You might have heard the phrase “strong dollar” and “weak dollar” thrown around by media outlets. What does that actually mean? We discussed in a previous blog post the implication of “strong dollar” and “weak dollar” on economies; if you haven’t read that blog, no worries – I will quickly sum it up in the next paragraph.
So, “strong dollar” versus “weak dollar”. “Strong dollar” means that you can buy more of a foreign currency with your dollar. In contrast, “weak dollar” means that you can buy less of a foreign currency with your dollar. For example, assume that the foreign exchange rate for the EUR/USD pair last month was: 1 EUR = 1.18 USD. This month, it has been in the news that US Economy has been booming and foreign investors want to invest in the United States. Due to this, the demand for USD increases. Consequently, the current foreign exchange rate is now: 1 EUR = 0.8 USD (hypothetical). You might have noticed that United States Dollar got “stronger” against the Euro. Earlier, you needed 1.18 USD to get 1 EUR, but now you only need 0.8 USD to get 1 EUR. This was an example of “strong dollar”. Conversely, if US Economy has a really bad quarter with high unemployment and low growth, investors are going to pull their money out of the United States and invest someplace else. Due to this, the supply for USD increases. Consequently, the foreign exchange rate will be: 1 EUR = 1.50 USD (hypothetical). As you might have noticed this time, the United States Dollar got “weaker” against the Euro. You now need more of USD to get the same amount of EUR. This was an example of “weak dollar”.
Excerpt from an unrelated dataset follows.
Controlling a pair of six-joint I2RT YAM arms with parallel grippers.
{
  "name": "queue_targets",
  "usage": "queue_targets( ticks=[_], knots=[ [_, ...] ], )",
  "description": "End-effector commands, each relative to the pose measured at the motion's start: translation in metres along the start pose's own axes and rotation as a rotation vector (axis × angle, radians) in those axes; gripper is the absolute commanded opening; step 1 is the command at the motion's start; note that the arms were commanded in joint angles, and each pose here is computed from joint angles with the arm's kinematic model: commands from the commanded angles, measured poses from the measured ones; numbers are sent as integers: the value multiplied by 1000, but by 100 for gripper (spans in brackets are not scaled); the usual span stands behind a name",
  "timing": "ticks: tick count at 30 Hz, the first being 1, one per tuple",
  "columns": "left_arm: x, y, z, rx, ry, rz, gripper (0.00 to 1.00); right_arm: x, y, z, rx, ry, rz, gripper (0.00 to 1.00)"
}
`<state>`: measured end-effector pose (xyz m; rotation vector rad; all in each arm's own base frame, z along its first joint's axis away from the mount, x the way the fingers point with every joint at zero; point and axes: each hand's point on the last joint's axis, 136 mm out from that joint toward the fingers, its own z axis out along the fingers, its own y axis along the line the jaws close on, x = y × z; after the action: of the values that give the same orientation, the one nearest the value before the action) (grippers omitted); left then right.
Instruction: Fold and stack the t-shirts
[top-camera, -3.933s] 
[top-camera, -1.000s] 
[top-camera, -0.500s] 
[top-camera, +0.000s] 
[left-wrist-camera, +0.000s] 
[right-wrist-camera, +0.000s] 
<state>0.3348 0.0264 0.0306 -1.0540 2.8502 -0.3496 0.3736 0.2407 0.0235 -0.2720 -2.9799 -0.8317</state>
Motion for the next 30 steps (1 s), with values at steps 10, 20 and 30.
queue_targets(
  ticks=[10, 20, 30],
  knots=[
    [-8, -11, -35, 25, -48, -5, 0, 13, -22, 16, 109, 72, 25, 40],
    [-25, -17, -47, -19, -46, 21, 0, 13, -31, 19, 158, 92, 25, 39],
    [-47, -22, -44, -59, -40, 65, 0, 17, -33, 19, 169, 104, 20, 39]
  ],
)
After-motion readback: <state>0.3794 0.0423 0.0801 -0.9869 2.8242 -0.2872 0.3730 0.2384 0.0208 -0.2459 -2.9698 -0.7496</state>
Alright, we all realize that foreign exchange rates fluctuate. US businesses that have international presence and have foreign companies in their supply chain are susceptible to currency fluctuations. Profits and losses can be heavily dependent on these foreign exchange rates. With all the US companies reporting their earnings in USD, the question we are addressing today is what moves USD? There are 4 things that can move the United States Dollar:
After globalization, companies and countries are dependent on one another. USD, which is pegged by at least 66 other countries, is a major currency in the foreign exchange market. With currencies trading in pairs, foreign currencies have an impact on the USD.
What do I mean by currencies trading in pairs? When you look at any foreign exchange quote it would have 2 currencies such as “EUR/USD”, “GBP/USD”, “USD/JPY”, “AUD/USD”, etc. When you convert your money, you are selling one currency and buying the other. So, if you are traveling to Europe and want Euros, you have to sell your USD to get EUR. When looking at the quotes, you can think of the numerator as the currency you are buying and the denominator as the currency you are selling. Let’s zoom into “GBP/USD” for a second. So, when people are overly optimistic about UK’s economy, they would be buying GBP (Great British Pound – Sterling). While doing so, they are selling USD in return, which increases the supply of USD. Due to the increase in supply, prices of USD drop. This is precisely what I mean when I say “with currencies trading in pairs, foreign currencies have an impact on the USD”.
Let me give you a couple examples of how fear moves USD.
Let’s say last month the foreign exchange rate for Canadian Dollar (CAD) was: 1 CAD = 0.8 USD. Canada is the 7th largest producer of oil. As oil prices rise, the price of Canadian Dollar (CAD) follows. In other words, as price of oil climbs, CAD gains strength. Assume that there is a shortage of oil now. This means that the demand for oil is going to skyrocket – pushing the price of oil up through the roof. As this happens, CAD gains tremendous strength. What does that mean? The foreign exchange rate is now: 1 CAD = 1.20 USD (hypothetical). As you can see, USD got “weaker” against CAD simply because the demand for oil increased (fear of shortage).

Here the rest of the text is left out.